Believe as you wish, but patents that do not provide an implementation -- and there is no reason at all why it needs to be source code -- are not valid patents.
gus3

Nov 02, 2011
4:23 PM EDT
dinotrac wrote:Believe as you wish, but patents that do not provide an implementation -- and there is no reason at all why it needs to be source code -- are not valid patents.
And yet - again - so many of them manage to get past the examiners. How many of them fail the (apparently cursory) examination process doesn't matter.
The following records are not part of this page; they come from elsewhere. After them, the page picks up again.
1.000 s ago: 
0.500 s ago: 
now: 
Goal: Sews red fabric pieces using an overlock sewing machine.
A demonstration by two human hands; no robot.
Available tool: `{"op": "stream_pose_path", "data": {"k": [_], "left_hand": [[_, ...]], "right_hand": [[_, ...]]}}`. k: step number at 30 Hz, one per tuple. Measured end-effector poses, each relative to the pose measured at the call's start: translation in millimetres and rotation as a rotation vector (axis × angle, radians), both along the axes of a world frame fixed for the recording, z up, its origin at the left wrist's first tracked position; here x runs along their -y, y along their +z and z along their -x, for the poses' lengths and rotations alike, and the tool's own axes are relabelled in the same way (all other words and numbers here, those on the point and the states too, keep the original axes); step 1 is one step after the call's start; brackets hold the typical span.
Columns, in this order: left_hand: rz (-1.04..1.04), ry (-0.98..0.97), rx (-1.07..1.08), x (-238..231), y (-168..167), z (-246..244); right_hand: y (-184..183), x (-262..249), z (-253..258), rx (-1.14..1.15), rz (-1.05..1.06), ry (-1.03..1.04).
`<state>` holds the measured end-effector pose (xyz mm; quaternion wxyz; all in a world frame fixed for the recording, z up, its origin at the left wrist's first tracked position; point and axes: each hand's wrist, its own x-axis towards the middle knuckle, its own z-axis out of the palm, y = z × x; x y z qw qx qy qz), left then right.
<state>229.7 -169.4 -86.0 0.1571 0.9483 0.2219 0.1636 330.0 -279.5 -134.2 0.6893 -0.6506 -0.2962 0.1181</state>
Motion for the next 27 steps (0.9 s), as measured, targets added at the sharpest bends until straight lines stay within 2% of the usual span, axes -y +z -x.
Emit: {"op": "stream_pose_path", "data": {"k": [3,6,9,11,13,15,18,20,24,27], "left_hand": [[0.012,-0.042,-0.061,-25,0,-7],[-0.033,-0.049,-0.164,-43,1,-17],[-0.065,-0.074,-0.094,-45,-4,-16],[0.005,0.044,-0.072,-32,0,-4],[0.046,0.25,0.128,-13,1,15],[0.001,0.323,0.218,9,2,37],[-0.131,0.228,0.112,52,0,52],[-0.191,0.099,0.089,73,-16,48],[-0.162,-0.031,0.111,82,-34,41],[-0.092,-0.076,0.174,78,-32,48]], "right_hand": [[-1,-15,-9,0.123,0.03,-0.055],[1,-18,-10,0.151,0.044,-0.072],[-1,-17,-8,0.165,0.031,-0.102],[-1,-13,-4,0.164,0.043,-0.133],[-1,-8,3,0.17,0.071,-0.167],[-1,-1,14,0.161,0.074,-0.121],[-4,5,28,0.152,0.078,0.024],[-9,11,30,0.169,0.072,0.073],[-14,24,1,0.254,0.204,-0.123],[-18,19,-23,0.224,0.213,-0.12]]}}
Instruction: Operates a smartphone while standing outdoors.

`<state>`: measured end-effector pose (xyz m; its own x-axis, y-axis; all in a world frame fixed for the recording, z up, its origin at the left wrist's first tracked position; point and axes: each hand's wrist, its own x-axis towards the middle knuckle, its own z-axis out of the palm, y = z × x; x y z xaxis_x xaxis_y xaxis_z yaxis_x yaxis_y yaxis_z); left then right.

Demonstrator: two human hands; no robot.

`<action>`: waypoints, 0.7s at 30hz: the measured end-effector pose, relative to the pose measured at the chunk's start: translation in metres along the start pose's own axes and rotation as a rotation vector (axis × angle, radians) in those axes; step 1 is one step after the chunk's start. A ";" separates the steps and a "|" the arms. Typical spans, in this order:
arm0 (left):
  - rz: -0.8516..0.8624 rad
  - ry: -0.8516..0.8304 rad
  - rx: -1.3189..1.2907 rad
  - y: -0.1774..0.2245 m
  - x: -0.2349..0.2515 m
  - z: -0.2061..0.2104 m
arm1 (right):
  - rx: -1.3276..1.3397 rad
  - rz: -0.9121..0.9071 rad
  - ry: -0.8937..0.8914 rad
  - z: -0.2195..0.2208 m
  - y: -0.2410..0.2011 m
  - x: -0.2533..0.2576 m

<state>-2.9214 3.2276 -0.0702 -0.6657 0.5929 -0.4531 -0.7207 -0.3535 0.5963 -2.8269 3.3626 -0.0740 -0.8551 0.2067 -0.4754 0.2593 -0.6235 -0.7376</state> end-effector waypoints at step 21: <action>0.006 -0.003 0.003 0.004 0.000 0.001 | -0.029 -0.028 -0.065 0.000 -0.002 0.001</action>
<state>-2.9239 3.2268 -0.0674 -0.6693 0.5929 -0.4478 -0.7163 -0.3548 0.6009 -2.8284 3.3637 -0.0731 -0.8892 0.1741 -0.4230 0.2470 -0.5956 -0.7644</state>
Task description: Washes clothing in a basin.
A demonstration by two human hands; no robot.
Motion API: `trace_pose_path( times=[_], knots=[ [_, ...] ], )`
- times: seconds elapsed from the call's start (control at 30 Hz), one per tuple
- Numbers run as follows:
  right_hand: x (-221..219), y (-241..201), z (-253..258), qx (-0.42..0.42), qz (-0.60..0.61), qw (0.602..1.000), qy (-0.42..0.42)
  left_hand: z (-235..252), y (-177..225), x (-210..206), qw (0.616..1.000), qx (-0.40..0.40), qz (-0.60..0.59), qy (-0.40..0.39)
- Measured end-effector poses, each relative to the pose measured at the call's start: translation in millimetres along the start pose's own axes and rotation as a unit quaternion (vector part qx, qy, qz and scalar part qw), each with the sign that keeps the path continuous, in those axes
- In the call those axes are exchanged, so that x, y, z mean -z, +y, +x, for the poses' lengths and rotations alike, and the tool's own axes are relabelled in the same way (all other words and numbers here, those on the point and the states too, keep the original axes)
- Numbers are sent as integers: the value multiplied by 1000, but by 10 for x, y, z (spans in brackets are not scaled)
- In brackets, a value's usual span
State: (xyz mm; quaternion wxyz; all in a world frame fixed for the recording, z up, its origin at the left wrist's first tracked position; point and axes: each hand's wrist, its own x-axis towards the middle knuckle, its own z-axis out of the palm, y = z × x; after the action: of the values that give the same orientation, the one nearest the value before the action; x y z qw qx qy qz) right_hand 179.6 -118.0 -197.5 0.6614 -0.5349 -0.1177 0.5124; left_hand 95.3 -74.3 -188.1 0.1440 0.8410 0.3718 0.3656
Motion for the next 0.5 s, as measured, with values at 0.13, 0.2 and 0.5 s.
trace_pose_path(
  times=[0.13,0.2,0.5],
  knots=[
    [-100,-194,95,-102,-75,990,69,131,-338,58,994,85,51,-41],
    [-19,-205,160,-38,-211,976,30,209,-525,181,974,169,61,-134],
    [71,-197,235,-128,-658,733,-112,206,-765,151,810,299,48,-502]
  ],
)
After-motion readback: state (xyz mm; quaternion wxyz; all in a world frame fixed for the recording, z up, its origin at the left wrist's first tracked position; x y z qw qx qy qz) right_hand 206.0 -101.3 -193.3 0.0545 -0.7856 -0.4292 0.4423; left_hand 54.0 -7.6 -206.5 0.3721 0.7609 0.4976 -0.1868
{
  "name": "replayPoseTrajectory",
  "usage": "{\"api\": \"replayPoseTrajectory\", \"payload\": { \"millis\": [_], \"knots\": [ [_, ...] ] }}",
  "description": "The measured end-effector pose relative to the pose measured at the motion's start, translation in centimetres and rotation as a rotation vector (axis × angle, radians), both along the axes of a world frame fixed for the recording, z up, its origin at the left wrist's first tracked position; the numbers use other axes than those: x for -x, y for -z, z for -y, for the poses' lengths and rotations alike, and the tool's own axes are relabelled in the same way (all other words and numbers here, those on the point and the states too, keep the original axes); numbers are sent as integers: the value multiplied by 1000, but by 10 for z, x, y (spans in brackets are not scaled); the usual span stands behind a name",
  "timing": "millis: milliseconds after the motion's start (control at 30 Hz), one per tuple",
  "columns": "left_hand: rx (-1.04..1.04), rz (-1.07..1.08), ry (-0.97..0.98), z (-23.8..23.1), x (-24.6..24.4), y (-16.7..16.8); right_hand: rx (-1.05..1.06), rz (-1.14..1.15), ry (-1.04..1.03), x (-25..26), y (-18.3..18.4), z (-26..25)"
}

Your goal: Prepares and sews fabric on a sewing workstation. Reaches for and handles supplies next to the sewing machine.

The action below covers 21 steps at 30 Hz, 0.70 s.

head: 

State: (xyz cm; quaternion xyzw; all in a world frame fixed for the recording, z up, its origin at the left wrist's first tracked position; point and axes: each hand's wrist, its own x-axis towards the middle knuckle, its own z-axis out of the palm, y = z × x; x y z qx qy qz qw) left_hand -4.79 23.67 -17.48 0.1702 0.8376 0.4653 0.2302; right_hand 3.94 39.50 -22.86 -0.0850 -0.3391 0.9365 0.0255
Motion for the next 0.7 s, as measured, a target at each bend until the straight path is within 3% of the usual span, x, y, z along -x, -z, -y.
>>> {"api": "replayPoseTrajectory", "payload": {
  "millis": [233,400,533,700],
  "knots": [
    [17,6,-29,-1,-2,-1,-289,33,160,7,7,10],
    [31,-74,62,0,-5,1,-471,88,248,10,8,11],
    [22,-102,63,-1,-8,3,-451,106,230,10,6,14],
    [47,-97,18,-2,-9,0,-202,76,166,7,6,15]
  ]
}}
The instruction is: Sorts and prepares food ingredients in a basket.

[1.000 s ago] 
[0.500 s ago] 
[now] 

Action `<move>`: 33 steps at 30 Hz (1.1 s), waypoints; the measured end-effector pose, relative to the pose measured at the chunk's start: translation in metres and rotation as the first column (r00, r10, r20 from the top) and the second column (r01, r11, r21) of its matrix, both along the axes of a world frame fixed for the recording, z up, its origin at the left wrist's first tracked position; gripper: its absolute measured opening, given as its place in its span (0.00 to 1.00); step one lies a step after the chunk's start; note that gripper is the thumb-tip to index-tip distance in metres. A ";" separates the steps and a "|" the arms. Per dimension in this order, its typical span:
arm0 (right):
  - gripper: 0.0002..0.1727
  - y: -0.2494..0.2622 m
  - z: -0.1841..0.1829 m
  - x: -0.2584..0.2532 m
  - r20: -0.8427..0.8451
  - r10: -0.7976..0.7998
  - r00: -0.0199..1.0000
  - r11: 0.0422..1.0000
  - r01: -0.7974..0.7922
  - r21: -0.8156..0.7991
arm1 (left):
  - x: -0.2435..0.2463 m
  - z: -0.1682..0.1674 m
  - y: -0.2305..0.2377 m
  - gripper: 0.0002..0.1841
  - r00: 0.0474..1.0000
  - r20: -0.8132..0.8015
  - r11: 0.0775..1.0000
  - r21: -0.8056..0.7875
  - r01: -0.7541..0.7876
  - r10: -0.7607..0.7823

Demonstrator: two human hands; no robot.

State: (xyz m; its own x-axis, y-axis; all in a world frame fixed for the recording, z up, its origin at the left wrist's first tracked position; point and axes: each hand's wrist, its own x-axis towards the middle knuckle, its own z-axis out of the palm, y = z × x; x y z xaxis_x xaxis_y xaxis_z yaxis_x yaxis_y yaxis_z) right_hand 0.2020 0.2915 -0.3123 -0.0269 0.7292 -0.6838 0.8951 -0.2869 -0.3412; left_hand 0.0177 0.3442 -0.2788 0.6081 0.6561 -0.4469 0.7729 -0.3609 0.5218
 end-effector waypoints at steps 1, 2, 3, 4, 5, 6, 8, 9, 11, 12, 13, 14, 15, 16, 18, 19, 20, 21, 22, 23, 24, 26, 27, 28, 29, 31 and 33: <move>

As currently designed, with the default being "accept" rather than "reject," the US patent system is broken.
JaseP

Nov 02, 2011
4:50 PM EDT
I think everyone agrees on the broken part. It's the "how to fix it" part that gets everyone into arguments.
dinotrac

Nov 02, 2011
5:54 PM EDT
@gus3 -

The examination process is not remotely cursory. That used to be the basis for submarine patents:

1. Draft the patent claims in relatively broad terms sure get bounced back by the examiner. 2. Go through as many iterations as it takes to note new things one can incorporate into the final claim 3. End up with a group of more specific claims informed by all the stuff that came along while you were stretching out the application process and -- oh my! -- have a group of new infringers who came along while your application was pending and hence not public knowledge.

This strategy has lost a lot of its appeal now that the patent term runs from the application date instead of the grant date.
JaseP

Nov 03, 2011
10:01 AM EDT
I'm more interested in the process of bringing third party challenges, under the new act. Specifically, I'm more interested in the ability of third parties to; a) Bring an objection for something that is obvious, trivial and/or already exists in the market, and/or b) Using preemptive publication of software "inventions" to short-circuit a patent. I believe that the Open Source community should have a published software invention journal, complete with a printed circulation, and provide a gratis copy to all patent examiners.

dinotrac

Nov 03, 2011
12:05 PM EDT
@JaseP --

Is that third party challenge procedure within the application process or is there a provision for challenging existing patents short of filing suit?
patrokov

Nov 07, 2011
8:49 PM EDT
For pharmaceuticals, this works: If they patent a medicine, another chemical company who reads the patent can make a chemical plant to make exactly those medicines in exactly the same way. In fact, the patents describe _how to make_ those medicines, not the physical substance.
Not true. It's the actual molecule that's patented.